Exercise aim: Only the final stretch of lines is needed: output exactly the line containing "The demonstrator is" and all lines following it in the listing below.

Recorded data:
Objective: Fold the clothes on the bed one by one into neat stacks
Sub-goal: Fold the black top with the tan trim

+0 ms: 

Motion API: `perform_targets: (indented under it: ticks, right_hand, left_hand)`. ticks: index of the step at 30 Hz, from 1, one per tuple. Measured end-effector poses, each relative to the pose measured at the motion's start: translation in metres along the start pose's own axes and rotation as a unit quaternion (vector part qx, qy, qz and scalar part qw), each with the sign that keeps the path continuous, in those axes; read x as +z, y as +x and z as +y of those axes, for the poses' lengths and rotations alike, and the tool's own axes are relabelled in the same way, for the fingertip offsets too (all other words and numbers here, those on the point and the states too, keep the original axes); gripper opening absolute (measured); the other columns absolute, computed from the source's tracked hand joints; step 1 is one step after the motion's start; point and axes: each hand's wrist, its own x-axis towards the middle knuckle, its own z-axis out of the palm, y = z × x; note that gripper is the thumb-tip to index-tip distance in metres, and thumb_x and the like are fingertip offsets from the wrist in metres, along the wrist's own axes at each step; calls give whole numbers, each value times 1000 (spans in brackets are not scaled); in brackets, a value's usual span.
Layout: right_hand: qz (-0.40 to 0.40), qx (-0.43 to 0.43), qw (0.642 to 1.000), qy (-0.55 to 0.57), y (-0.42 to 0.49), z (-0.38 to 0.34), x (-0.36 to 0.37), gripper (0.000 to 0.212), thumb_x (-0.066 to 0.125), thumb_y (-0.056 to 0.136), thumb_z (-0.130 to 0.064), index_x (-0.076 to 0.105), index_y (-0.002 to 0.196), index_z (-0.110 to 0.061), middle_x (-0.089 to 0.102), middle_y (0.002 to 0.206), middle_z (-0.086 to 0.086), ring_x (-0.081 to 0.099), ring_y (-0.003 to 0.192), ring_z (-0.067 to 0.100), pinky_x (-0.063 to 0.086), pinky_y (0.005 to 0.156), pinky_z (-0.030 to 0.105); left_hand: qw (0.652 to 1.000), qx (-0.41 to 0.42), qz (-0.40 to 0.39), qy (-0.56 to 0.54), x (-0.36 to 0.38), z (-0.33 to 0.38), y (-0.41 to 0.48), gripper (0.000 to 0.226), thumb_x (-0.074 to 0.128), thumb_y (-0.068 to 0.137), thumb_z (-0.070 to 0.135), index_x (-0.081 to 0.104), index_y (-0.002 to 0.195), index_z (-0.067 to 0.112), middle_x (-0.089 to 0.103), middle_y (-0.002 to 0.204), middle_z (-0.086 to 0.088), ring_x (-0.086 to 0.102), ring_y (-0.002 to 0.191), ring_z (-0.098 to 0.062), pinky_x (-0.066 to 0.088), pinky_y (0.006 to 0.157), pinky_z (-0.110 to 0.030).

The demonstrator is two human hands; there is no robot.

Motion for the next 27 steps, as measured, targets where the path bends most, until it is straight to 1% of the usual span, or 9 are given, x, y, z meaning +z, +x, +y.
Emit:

Exercise output:
The demonstrator is two human hands; there is no robot.

Motion for the next 27 steps, as measured, targets where the path bends most, until it is straight to 1% of the usual span, or 9 are given, x, y, z meaning +z, +x, +y.
Emit:

This completes the exercise.